__Directions__.
What lines in the data hold the string "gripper"? Show them.

__Collected data__.

────

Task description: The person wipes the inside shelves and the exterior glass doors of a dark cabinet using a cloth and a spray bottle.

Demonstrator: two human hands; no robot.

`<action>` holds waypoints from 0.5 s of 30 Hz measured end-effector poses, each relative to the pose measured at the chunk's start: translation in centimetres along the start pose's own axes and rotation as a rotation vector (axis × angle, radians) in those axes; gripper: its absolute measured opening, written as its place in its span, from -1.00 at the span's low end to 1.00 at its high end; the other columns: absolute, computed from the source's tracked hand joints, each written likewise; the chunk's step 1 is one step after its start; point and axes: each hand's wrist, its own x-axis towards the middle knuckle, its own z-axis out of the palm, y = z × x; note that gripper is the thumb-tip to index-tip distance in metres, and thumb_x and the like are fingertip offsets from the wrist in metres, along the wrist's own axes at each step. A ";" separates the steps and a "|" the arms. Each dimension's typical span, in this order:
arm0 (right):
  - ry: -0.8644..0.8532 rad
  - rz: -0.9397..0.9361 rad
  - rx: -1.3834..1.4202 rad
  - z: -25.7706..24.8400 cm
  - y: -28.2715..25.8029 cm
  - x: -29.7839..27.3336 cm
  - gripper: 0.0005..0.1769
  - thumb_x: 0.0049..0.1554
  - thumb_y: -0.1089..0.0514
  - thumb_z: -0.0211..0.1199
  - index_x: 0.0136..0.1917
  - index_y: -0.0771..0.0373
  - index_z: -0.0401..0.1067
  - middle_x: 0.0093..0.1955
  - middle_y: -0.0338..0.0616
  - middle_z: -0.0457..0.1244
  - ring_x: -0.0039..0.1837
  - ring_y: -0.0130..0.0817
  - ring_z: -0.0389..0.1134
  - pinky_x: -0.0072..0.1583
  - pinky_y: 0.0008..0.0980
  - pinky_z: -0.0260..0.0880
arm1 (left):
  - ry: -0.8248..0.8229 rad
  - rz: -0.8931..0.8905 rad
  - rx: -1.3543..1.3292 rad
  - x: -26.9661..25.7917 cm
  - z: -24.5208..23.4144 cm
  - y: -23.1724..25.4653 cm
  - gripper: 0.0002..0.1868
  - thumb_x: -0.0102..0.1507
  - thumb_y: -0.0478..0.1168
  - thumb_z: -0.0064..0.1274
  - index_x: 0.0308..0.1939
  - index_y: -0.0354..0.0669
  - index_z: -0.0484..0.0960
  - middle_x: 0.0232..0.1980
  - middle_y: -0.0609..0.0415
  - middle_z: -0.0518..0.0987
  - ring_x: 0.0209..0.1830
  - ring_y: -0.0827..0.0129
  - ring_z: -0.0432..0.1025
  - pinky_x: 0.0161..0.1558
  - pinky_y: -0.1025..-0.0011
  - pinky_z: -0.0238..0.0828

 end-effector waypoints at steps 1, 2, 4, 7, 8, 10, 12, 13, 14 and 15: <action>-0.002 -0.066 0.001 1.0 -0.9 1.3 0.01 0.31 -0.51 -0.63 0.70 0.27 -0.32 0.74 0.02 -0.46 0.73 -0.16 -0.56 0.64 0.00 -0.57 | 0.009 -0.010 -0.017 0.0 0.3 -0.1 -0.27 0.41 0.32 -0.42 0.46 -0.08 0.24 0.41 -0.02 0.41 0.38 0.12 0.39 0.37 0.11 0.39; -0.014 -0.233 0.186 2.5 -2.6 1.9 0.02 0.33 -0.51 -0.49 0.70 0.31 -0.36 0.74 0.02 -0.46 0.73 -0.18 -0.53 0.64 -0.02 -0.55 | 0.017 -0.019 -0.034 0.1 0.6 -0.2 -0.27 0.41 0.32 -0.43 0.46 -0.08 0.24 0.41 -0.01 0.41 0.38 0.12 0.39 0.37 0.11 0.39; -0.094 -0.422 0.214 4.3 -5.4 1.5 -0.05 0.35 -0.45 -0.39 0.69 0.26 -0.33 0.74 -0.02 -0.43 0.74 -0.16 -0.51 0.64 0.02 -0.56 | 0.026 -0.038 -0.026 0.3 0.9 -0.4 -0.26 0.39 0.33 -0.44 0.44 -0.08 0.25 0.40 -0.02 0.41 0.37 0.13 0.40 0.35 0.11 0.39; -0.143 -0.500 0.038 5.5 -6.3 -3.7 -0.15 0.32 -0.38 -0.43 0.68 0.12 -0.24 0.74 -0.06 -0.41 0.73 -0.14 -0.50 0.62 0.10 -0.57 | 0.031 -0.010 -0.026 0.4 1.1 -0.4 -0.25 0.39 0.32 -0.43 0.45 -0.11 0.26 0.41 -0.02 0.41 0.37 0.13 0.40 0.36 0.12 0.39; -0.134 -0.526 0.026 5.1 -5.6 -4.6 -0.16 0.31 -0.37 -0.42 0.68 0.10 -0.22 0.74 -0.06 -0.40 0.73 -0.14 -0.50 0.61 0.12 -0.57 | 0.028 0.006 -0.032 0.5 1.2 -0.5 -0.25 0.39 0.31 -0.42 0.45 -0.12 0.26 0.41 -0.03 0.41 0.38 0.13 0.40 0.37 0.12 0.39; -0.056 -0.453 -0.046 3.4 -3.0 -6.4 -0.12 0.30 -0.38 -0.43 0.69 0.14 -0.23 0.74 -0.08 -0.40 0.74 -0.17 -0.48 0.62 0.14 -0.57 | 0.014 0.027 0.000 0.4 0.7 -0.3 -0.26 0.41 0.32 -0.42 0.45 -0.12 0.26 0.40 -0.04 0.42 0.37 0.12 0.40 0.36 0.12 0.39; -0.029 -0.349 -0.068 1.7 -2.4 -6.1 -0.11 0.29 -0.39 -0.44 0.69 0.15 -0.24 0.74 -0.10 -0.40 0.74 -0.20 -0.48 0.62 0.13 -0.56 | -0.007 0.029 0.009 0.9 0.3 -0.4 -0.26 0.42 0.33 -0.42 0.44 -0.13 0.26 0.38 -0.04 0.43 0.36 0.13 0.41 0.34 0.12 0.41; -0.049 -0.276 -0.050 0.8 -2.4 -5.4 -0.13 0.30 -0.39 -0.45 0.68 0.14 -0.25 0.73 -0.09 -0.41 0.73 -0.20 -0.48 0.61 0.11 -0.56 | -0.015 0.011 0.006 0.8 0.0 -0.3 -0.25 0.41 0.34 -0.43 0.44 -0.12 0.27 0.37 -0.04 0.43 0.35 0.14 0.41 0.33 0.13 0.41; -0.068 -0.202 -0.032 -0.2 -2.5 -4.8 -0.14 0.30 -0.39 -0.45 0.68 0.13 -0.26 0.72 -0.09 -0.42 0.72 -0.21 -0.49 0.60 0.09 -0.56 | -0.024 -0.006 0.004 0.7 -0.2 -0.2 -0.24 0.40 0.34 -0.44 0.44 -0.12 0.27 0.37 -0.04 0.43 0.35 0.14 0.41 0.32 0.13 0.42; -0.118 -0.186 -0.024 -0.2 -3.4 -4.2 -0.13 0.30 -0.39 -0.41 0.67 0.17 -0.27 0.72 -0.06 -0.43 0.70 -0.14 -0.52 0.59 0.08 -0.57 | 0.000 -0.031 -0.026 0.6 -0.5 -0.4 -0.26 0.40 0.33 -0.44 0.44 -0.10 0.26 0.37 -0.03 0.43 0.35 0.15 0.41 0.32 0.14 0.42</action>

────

__Response area__.
`<action>` holds waypoints from 0.5 s of 30 Hz measured end-effector poses, each relative to the pose measured at the chunk's start: translation in centimetres along the start pose's own axes and rotation as a rotation vector (axis × angle, radians) in those axes; gripper: its absolute measured opening, written as its place in its span, from -1.00 at the span's low end to 1.00 at its high end; the other columns: absolute, computed from the source's tracked hand joints, each written likewise; the chunk's step 1 is one step after its start; point and axes: each hand's wrist, its own x-axis towards the middle knuckle, its own z-axis out of the palm, y = z × x; note that gripper is the thumb-tip to index-tip distance in metres, and thumb_x and the like are fingertip offsets from the wrist in metres, along the wrist's own axes at each step. A ";" separates the steps and a "|" the arms. Each dimension's typical span, in this order:
  - gripper: 0.0005..0.1769
  - gripper: 0.0002..0.1868

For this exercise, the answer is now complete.